Quando você tentar atravessar Os faroestes, do Marçal, verá que a refrega não está só na costa do Pacífico, mas no Sul Maravilha, no norte das águas e a leste do Éden. Prosa de confronto, fora-da-lei: não confie em ninguém, muito menos no legista. São onze contos com os caninos de fora, armados até os dentes, prontos para a briga. O mel do melhor? Os desarmados, os que não dão um tiro sequer: Trincheira (o pior inimigo é o amor conjugal), Homens mortos (a garota tinha um ideograma tatuado no pulso esquerdo), Na serra, fora dela (o café, a água, o suco, a menina contrabandeada) e Ferrugem (a mulher de quarenta anos atrás, hoje). Gente áspera, rancorosa, inimiga da onça. Gente lírica, mal-encarada, obscena feito assovio de bala.

Quando você se embrenhar na Paisagem transitória, do Mario, das duas uma: se estiver sozinho, se arrependerá de não poder gritar muito alto, se estiver mal acompanhado, o transe será mais intenso, o grito, mais sufocado. O que Homero e Horácio fazem aí, nessa miragem fugaz? E Garrincha e Noel Rosa e (gostosas ou não) as gatas do Musarium? Se ficar o bicho pega. Se correr. O grito entalado. Dois dedos de poesia abraçar-te-ão, jantar-te-ão, defecar-te-ão. Poesia que teve a sorte de nascer do outro lado das vanguardas, no verso das utopias. Paisagem feita de vãos, dos destroços de Tróia, dos relâmpagos da insônia. Entre isto e aquilo, túmulos: o eterno chá na ABL.

Quando você sentir a pressão na nuca, na boca, do Precioso impreciso, da Luci, verá que “fetichismo” é mais do que areia nos olhos. Estatísticas provam que os contos da Luci são mais rigorosos do que o inverno astral que se abateu sobre o Paraná. Está lá. Na página 21. Estatísticas provam. A sensualidade e o sarcasmo de um batalhão de poetas enfiadas na ficção: Elisa, Carmen, Teresa, Regina, Denise… Poetas auto-oxidadas. Estrias discretas, seguro contra incêndio, cabelo precisando de um banho de óleo. Irônica, a danada! Irônicas, todas elas. Falam da morte do autor (e do enredo) como se não estivéssemos todos aqui, saltitantes em nossas tumbas (enredados até o pescoço em nossos ossos).

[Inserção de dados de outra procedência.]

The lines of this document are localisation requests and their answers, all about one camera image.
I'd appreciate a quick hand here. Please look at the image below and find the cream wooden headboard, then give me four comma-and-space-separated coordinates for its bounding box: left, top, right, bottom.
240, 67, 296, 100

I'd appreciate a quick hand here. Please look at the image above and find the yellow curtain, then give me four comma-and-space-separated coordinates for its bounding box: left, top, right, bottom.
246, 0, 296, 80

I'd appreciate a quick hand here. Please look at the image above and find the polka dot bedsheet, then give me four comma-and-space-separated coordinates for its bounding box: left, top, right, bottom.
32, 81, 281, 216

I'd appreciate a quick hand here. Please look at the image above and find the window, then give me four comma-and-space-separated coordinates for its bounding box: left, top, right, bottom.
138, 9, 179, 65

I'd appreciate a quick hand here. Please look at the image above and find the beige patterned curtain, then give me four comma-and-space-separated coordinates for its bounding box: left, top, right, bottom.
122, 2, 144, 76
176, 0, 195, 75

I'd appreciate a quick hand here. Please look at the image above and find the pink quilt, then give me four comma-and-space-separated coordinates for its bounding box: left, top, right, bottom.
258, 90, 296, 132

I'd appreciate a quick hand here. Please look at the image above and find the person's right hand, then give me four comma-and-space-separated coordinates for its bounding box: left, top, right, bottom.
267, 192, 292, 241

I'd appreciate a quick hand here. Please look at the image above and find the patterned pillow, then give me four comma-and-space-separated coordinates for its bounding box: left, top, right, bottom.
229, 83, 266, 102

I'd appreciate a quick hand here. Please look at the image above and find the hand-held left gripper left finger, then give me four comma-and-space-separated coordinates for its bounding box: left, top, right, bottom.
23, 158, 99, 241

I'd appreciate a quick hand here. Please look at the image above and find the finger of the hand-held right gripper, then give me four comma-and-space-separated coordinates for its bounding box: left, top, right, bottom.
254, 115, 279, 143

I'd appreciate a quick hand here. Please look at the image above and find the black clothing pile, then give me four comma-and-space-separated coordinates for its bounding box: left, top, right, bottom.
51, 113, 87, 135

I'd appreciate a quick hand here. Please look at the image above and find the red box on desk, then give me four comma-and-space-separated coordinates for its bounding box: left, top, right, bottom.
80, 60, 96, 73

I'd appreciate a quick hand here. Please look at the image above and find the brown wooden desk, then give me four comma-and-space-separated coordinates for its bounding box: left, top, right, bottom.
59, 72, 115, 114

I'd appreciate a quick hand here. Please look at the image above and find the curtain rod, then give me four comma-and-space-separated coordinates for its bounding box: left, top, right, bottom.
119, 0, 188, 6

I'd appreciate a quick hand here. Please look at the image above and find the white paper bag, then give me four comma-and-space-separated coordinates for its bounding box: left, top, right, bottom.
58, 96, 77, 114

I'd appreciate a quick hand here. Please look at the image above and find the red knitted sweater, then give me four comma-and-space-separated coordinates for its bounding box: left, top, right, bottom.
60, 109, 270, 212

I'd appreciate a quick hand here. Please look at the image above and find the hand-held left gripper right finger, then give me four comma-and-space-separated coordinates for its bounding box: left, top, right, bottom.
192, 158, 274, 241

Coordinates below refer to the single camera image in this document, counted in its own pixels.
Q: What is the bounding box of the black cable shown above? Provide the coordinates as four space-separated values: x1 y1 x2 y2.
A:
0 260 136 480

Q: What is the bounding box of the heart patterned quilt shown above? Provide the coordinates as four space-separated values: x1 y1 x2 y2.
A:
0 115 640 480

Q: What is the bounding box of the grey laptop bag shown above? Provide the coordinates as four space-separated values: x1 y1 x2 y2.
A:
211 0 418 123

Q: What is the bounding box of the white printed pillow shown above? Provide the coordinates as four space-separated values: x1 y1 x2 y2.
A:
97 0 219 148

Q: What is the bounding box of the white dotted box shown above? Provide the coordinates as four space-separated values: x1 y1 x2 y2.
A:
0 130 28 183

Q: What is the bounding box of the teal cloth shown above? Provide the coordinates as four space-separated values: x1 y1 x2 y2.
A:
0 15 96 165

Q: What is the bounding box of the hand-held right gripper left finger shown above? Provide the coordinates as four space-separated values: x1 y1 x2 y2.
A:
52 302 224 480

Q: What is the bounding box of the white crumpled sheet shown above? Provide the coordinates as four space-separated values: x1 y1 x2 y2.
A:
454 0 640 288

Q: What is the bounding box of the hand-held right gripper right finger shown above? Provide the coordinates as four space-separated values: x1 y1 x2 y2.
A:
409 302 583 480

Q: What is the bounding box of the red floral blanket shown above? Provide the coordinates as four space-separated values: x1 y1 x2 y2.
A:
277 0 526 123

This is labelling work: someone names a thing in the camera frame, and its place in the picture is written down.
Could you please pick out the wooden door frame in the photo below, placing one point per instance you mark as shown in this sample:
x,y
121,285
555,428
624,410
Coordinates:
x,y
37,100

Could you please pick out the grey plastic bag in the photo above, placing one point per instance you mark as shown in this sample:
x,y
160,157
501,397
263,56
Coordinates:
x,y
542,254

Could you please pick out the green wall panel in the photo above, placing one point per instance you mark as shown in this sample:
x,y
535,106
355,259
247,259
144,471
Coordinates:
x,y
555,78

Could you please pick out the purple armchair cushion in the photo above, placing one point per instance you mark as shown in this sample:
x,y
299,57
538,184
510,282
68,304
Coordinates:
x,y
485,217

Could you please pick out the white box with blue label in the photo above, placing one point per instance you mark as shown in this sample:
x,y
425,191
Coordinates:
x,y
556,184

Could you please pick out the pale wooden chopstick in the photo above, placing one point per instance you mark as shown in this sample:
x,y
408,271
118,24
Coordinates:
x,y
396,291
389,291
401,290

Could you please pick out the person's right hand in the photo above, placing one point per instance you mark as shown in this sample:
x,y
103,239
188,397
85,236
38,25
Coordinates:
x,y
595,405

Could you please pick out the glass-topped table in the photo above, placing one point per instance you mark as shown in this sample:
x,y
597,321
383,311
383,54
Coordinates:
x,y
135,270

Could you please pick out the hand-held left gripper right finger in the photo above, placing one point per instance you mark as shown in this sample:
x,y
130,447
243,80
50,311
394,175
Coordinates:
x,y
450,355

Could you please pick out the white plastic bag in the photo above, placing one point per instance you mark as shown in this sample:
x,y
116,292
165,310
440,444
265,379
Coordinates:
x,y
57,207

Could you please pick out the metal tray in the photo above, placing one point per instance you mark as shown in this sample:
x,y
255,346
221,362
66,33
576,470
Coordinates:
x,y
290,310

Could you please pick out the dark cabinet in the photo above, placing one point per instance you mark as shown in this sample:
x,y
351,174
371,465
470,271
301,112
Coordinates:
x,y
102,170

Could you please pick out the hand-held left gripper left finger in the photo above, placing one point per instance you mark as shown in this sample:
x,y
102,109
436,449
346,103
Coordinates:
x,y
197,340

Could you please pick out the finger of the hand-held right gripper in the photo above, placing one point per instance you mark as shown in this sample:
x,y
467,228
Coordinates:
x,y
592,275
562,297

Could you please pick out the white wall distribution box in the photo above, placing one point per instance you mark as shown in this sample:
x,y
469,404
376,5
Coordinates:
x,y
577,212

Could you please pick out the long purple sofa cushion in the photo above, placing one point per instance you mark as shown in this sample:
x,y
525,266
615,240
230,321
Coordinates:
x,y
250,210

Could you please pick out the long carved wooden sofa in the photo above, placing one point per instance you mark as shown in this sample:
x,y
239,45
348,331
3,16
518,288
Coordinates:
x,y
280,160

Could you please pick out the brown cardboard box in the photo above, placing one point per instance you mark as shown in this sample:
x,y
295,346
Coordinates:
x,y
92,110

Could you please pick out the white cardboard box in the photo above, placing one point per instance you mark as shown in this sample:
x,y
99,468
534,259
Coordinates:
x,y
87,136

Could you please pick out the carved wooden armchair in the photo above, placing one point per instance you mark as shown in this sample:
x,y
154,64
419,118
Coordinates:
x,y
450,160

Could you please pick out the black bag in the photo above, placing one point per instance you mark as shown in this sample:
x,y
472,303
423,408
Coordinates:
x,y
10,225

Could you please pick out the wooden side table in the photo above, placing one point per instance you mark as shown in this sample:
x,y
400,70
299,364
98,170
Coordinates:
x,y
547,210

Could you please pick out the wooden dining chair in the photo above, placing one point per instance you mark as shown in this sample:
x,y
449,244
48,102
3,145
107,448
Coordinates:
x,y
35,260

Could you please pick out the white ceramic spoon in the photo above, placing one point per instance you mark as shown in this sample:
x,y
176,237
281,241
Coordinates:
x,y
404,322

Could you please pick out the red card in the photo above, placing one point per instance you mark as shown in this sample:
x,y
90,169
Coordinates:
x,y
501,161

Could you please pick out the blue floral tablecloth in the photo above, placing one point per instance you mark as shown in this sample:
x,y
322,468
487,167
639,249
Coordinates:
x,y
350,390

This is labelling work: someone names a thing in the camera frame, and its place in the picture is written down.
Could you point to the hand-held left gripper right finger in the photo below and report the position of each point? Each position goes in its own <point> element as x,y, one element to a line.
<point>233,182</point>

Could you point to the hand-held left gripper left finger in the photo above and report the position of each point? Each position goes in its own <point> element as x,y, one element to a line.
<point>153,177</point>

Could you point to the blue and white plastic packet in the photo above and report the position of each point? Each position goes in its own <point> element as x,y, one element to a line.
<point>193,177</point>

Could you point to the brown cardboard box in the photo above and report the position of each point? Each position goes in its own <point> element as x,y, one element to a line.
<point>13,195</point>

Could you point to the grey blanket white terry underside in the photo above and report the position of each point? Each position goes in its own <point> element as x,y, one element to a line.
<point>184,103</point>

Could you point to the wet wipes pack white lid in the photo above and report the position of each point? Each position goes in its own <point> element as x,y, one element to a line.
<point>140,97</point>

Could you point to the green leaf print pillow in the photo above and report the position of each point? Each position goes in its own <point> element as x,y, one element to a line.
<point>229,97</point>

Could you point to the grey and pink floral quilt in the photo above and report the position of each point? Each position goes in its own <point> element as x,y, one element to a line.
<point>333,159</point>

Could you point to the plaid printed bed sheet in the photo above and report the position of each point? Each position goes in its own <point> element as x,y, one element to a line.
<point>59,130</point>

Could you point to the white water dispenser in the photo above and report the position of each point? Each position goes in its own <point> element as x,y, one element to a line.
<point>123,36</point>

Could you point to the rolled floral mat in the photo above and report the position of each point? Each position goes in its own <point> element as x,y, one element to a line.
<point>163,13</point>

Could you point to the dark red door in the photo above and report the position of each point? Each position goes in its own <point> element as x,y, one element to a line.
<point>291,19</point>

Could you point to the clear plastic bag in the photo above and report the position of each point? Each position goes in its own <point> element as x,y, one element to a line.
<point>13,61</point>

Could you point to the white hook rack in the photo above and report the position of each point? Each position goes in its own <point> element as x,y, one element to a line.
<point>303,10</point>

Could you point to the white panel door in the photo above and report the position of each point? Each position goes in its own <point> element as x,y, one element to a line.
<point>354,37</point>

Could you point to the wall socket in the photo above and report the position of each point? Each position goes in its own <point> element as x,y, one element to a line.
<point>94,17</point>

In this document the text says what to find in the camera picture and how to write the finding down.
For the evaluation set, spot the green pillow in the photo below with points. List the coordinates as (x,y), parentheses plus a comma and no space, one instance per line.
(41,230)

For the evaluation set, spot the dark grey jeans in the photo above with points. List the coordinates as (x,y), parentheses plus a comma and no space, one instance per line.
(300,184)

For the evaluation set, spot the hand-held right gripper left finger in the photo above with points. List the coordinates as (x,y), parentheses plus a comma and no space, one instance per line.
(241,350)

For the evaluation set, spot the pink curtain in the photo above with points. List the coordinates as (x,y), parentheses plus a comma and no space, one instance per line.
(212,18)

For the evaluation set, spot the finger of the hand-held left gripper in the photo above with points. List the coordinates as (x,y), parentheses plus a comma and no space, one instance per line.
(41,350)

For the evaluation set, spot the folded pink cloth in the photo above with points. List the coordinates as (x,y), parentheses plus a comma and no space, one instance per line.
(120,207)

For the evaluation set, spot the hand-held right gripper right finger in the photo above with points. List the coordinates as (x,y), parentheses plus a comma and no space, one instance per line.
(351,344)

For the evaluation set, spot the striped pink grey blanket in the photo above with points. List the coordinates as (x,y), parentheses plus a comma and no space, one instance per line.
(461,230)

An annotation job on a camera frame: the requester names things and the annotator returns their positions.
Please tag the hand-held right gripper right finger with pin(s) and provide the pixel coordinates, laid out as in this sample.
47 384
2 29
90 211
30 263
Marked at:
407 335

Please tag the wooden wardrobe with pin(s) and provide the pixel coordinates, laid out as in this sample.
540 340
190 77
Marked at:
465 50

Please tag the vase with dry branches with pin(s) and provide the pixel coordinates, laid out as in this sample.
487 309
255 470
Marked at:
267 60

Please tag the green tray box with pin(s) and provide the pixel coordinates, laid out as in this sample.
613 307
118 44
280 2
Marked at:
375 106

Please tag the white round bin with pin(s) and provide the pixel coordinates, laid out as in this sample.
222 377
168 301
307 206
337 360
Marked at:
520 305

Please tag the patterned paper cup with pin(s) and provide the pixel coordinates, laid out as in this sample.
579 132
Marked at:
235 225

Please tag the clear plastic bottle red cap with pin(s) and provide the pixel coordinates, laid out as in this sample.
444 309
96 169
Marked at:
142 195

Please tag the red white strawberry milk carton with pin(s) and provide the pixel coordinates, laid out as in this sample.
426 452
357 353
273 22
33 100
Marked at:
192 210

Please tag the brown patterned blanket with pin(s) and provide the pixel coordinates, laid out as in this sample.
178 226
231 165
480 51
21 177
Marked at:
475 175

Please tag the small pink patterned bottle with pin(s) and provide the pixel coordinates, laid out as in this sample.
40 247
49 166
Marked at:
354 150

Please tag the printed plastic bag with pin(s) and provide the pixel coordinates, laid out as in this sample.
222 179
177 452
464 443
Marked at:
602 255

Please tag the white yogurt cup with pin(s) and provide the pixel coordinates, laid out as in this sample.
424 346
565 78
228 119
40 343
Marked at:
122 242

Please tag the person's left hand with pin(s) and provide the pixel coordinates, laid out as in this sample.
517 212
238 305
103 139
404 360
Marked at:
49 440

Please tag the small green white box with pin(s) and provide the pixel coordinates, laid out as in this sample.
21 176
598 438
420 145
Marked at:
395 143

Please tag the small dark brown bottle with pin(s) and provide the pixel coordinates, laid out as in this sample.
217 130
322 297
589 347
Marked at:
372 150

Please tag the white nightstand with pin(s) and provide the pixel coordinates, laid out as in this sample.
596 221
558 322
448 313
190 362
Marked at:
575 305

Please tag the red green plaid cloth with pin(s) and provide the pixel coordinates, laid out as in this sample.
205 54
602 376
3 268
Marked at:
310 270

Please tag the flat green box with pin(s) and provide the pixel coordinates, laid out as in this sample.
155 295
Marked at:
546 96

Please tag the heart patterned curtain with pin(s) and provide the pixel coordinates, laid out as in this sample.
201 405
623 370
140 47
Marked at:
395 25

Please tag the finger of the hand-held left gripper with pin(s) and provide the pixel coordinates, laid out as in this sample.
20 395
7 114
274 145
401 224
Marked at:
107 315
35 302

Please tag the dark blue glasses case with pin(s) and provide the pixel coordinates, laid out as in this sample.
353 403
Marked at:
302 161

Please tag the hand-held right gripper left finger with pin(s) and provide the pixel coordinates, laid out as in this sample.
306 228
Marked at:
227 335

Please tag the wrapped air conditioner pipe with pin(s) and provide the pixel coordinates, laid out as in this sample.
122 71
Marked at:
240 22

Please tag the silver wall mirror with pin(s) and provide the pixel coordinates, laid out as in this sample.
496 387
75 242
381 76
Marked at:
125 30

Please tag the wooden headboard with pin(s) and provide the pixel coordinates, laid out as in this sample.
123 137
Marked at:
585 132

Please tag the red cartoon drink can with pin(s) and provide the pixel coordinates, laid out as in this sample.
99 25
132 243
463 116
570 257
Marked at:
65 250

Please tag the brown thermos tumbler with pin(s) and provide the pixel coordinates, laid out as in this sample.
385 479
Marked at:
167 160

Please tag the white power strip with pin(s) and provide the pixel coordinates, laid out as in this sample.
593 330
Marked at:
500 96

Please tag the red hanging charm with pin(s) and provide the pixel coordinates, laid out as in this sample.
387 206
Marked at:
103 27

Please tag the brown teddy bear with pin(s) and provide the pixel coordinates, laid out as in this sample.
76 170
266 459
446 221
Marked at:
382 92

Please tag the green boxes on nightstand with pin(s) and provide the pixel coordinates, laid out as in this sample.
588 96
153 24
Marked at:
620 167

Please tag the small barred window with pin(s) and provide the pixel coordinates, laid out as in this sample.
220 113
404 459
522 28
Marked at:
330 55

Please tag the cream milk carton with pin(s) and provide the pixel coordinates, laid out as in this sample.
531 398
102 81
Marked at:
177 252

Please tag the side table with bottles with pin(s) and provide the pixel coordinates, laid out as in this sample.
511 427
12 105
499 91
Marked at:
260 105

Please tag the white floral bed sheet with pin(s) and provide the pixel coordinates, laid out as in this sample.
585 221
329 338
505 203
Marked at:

Quando você abrir a porta da geladeira e se deparar com o Pescoço ladeado por parafusos, do Karam, não se sinta culpado. Não tente conter o ríctus, rir é o melhor remédio. Uma novela? Uma conurbação de contos? São, na verdade, dois cadernos: o de geografia e o de caligrafia. O primeiro fala da Grande Guerra contra os taedos. De quebra, um projeto de bestiário: Karam & Carroll, Karam & Jarry, Karam & Ionesco. O segundo traz um apanhado de medos. Medo de escuro. Medo de casca de banana. Medo de espirro. Medo de puzzle. Karam é nosso Chapeleiro Louco de porte altivo e olhar circunspecto. Quando ninguém está olhando (só as crianças), ele faz careta e mostra a língua. O riso é o resultado.

Quando você sentir no dedão do pé direito certa comichão mística, aí, sim, saberá que Não há nada lá, do Joca, está fazendo efeito. Achou mesmo que não havia nada? Romance de trás para a frente (defeito?), matemático e metonímico como a Histérica História Humana. Romance em que, no avesso do Big Bang, William Burroughs e Raymond Roussel e Torquato Neto e Lautréamont e Rimbaud e Aleister Crowley e os pastorinhos de Fátima encontram uma penca de gente famosa. Romance de um só fôlego, cujo fogo abrasa o tesão dos diálogos demoníacos. Pois Satã também está lá. E Pessoa e Hendrix e Billy-The-Kid e o Papa Pio XI. O título mente, morde o vazio: presença da serpente menos a presa. Estão todos lá, mesmo que não haja nada em que se apoiar.

Nelson de Oliveira

É ficcionista e crítico literário. É autor de Poeira: demônios e maldições e Ódio sustenido, entre outros.